Task brief:
Down to the last line, copy the records below without any change.
[Records provided Boundary: Start]
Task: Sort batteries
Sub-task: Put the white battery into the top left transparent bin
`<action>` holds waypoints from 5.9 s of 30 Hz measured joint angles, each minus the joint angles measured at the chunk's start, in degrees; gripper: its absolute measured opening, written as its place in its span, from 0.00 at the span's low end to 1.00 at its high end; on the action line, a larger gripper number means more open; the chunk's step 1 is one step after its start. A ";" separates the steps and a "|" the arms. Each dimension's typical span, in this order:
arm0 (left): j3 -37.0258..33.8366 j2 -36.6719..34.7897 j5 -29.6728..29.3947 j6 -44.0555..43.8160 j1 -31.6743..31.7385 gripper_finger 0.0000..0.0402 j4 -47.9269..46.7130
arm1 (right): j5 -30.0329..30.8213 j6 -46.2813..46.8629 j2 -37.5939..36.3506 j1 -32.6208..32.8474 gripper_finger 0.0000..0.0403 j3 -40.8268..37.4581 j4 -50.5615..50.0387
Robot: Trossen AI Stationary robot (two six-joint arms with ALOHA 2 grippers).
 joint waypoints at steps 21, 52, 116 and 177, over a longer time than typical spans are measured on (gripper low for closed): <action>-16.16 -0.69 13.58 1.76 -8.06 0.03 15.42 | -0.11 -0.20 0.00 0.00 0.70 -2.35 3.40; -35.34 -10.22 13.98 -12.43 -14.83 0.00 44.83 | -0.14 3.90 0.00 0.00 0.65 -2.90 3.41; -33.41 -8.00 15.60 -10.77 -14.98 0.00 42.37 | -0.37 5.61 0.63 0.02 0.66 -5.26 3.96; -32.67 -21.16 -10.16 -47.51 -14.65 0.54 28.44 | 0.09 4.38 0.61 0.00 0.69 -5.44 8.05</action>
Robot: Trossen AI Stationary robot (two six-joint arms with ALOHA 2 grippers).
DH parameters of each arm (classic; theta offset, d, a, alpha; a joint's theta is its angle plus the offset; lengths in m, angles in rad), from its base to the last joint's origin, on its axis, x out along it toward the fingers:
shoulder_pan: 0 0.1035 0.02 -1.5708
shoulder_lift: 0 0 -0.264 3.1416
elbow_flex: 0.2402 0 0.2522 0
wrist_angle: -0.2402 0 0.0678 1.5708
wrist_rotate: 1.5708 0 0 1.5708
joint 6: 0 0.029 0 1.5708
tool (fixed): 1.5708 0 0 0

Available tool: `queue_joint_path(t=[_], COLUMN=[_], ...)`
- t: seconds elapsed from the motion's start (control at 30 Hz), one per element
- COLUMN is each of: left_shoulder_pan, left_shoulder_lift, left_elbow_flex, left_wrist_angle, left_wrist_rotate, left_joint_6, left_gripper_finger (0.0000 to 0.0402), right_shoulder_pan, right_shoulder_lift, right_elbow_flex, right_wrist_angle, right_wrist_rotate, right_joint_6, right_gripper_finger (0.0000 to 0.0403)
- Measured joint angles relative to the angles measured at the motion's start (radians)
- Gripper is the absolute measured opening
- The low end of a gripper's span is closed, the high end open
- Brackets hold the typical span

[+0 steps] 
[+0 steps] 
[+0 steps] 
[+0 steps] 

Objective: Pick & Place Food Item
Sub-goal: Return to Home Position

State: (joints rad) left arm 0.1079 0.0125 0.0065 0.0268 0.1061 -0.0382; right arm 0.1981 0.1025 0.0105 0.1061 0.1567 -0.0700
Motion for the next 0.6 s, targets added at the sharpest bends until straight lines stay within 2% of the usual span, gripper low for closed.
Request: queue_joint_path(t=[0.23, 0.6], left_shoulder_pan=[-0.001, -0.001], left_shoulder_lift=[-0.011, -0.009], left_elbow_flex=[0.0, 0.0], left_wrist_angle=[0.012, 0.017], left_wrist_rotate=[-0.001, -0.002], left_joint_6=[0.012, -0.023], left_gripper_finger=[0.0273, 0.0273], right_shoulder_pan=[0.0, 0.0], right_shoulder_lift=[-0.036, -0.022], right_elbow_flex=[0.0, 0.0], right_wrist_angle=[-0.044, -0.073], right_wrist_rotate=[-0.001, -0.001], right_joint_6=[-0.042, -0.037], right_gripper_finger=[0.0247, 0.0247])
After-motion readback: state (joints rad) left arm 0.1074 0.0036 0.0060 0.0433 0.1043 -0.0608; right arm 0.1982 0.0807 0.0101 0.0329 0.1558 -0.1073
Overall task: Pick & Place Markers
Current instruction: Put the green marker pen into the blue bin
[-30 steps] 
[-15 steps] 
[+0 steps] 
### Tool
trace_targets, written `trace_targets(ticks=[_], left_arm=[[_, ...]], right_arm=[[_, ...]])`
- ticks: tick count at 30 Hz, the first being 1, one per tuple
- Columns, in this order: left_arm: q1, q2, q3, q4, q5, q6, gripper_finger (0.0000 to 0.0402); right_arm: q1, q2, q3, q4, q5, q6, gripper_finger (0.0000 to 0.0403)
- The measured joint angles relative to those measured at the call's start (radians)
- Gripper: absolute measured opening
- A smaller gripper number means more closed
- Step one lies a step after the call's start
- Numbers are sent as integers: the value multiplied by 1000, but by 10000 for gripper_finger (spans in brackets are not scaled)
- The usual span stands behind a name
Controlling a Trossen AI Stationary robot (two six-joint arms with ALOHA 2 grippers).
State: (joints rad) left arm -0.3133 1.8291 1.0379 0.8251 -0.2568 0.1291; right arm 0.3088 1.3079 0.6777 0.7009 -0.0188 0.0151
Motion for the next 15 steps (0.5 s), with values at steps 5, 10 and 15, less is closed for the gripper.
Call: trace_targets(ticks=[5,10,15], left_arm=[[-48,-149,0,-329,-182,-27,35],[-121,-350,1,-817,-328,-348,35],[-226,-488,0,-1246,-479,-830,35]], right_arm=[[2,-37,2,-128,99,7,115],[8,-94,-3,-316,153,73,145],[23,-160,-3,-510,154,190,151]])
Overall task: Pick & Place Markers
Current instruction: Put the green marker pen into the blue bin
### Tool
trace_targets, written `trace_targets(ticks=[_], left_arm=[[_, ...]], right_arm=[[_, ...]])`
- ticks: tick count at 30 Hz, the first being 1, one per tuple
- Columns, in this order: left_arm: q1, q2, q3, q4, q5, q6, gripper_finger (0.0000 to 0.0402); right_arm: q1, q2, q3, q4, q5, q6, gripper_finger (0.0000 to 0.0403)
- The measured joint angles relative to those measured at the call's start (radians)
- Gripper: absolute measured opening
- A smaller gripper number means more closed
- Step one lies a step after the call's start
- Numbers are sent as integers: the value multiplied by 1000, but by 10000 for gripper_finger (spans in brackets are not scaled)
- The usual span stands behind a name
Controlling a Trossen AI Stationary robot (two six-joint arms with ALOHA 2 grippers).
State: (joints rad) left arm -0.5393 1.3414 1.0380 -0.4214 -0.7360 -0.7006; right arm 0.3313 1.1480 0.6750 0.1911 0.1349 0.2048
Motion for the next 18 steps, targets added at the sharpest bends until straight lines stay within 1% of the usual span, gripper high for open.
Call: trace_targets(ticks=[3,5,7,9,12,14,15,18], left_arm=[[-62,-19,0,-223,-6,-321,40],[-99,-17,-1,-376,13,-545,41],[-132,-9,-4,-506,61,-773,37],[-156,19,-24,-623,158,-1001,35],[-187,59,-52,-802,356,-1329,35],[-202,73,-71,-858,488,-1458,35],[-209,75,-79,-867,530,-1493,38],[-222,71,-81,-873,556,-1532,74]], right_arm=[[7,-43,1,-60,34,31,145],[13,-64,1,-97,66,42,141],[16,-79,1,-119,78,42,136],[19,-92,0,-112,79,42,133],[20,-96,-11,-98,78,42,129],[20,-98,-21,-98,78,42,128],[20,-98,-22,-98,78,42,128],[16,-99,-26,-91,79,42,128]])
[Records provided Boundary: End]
Task result:
Task: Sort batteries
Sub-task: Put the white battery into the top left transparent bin
`<action>` holds waypoints from 5.9 s of 30 Hz measured joint angles, each minus the joint angles measured at the chunk's start, in degrees; gripper: its absolute measured opening, written as its place in its span, from 0.00 at the span's low end to 1.00 at its high end; on the action line, a larger gripper number means more open; the chunk's step 1 is one step after its start. A ";" separates the steps and a "|" the arms. Each dimension's typical span, in this order:
arm0 (left): j3 -37.0258..33.8366 j2 -36.6719..34.7897 j5 -29.6728..29.3947 j6 -44.0555..43.8160 j1 -31.6743..31.7385 gripper_finger 0.0000..0.0402 j4 -47.9269..46.7130
arm1 (right): j5 -30.0329..30.8213 j6 -46.2813..46.8629 j2 -37.5939..36.3506 j1 -32.6208..32.8474 gripper_finger 0.0000..0.0403 j3 -40.8268..37.4581 j4 -50.5615..50.0387
Robot: Trossen AI Stationary robot (two six-joint arms with ALOHA 2 grippers).
 joint waypoints at steps 21, 52, 116 and 177, over a longer time than typical spans are measured on (gripper low for closed): <action>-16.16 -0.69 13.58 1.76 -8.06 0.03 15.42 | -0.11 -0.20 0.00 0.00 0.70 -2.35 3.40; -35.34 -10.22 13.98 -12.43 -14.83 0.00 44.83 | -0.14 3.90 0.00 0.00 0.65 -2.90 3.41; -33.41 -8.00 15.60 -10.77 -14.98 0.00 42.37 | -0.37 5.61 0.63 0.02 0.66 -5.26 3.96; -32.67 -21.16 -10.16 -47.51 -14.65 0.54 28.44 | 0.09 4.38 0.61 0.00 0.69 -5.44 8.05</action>
Robot: Trossen AI Stationary robot (two six-joint arms with ALOHA 2 grippers).
DH parameters of each arm (classic; theta offset, d, a, alpha; a joint's theta is its angle plus the offset; lengths in m, angles in rad), from its base to the last joint's origin, on its axis, x out along it toward the fingers:
shoulder_pan: 0 0.1035 0.02 -1.5708
shoulder_lift: 0 0 -0.264 3.1416
elbow_flex: 0.2402 0 0.2522 0
wrist_angle: -0.2402 0 0.0678 1.5708
wrist_rotate: 1.5708 0 0 1.5708
joint 6: 0 0.029 0 1.5708
tool (fixed): 1.5708 0 0 0

Available tool: `queue_joint_path(t=[_], COLUMN=[_], ...)`
- t: seconds elapsed from the motion's start (control at 30 Hz), one per element
- COLUMN is each of: left_shoulder_pan, left_shoulder_lift, left_elbow_flex, left_wrist_angle, left_wrist_rotate, left_joint_6, left_gripper_finger (0.0000 to 0.0402), right_shoulder_pan, right_shoulder_lift, right_elbow_flex, right_wrist_angle, right_wrist_rotate, right_joint_6, right_gripper_finger (0.0000 to 0.0403)
- Measured joint angles relative to the angles measured at the motion's start (radians)
- Gripper is the absolute measured opening
- The low end of a gripper's span is closed, the high end open
- Brackets hold the typical span

[+0 steps] 
[+0 steps] 
[+0 steps] 
[+0 steps] 

Objective: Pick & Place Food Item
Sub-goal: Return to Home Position

State: (joints rad) left arm 0.1079 0.0125 0.0065 0.0268 0.1061 -0.0382; right arm 0.1981 0.1025 0.0105 0.1061 0.1567 -0.0700
Motion for the next 0.6 s, targets added at the sharpest bends until straight lines stay within 2% of the usual span, gripper low for closed.
Request: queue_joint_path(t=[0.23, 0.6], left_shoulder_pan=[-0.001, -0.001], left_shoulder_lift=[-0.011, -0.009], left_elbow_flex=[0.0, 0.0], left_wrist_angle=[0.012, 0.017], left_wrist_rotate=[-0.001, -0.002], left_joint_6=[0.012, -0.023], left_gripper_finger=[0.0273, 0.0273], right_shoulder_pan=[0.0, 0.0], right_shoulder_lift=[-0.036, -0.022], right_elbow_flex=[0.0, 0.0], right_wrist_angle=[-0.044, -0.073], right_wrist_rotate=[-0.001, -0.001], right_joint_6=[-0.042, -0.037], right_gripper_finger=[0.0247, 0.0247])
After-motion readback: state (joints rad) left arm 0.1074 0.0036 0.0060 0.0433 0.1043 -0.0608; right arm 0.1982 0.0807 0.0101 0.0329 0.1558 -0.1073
Overall task: Pick & Place Markers
Current instruction: Put the green marker pen into the blue bin
[-30 steps] 
[-15 steps] 
[+0 steps] 
### Tool
trace_targets, written `trace_targets(ticks=[_], left_arm=[[_, ...]], right_arm=[[_, ...]])`
- ticks: tick count at 30 Hz, the first being 1, one per tuple
- Columns, in this order: left_arm: q1, q2, q3, q4, q5, q6, gripper_finger (0.0000 to 0.0402); right_arm: q1, q2, q3, q4, q5, q6, gripper_finger (0.0000 to 0.0403)
- The measured joint angles relative to those measured at the call's start (radians)
- Gripper: absolute measured opening
- A smaller gripper number means more closed
- Step one lies a step after the call's start
- Numbers are sent as integers: the value multiplied by 1000, but by 10000 for gripper_finger (spans in brackets are not scaled)
- The usual span stands behind a name
Controlling a Trossen AI Stationary robot (two six-joint arms with ALOHA 2 grippers).
State: (joints rad) left arm -0.3133 1.8291 1.0379 0.8251 -0.2568 0.1291; right arm 0.3088 1.3079 0.6777 0.7009 -0.0188 0.0151
Motion for the next 15 steps (0.5 s), with values at steps 5, 10 and 15, less is closed for the gripper.
Call: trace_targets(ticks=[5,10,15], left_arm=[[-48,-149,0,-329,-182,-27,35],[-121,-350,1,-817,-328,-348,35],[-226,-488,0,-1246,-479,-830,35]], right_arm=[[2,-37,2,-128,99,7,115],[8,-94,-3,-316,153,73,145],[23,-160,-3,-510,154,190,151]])
Overall task: Pick & Place Markers
Current instruction: Put the green marker pen into the blue bin
### Tool
trace_targets, written `trace_targets(ticks=[_], left_arm=[[_, ...]], right_arm=[[_, ...]])`
- ticks: tick count at 30 Hz, the first being 1, one per tuple
- Columns, in this order: left_arm: q1, q2, q3, q4, q5, q6, gripper_finger (0.0000 to 0.0402); right_arm: q1, q2, q3, q4, q5, q6, gripper_finger (0.0000 to 0.0403)
- The measured joint angles relative to those measured at the call's start (radians)
- Gripper: absolute measured opening
- A smaller gripper number means more closed
- Step one lies a step after the call's start
- Numbers are sent as integers: the value multiplied by 1000, but by 10000 for gripper_finger (spans in brackets are not scaled)
- The usual span stands behind a name
Controlling a Trossen AI Stationary robot (two six-joint arms with ALOHA 2 grippers).
State: (joints rad) left arm -0.5393 1.3414 1.0380 -0.4214 -0.7360 -0.7006; right arm 0.3313 1.1480 0.6750 0.1911 0.1349 0.2048
Motion for the next 18 steps, targets added at the sharpest bends until straight lines stay within 1% of the usual span, gripper high for open.
Call: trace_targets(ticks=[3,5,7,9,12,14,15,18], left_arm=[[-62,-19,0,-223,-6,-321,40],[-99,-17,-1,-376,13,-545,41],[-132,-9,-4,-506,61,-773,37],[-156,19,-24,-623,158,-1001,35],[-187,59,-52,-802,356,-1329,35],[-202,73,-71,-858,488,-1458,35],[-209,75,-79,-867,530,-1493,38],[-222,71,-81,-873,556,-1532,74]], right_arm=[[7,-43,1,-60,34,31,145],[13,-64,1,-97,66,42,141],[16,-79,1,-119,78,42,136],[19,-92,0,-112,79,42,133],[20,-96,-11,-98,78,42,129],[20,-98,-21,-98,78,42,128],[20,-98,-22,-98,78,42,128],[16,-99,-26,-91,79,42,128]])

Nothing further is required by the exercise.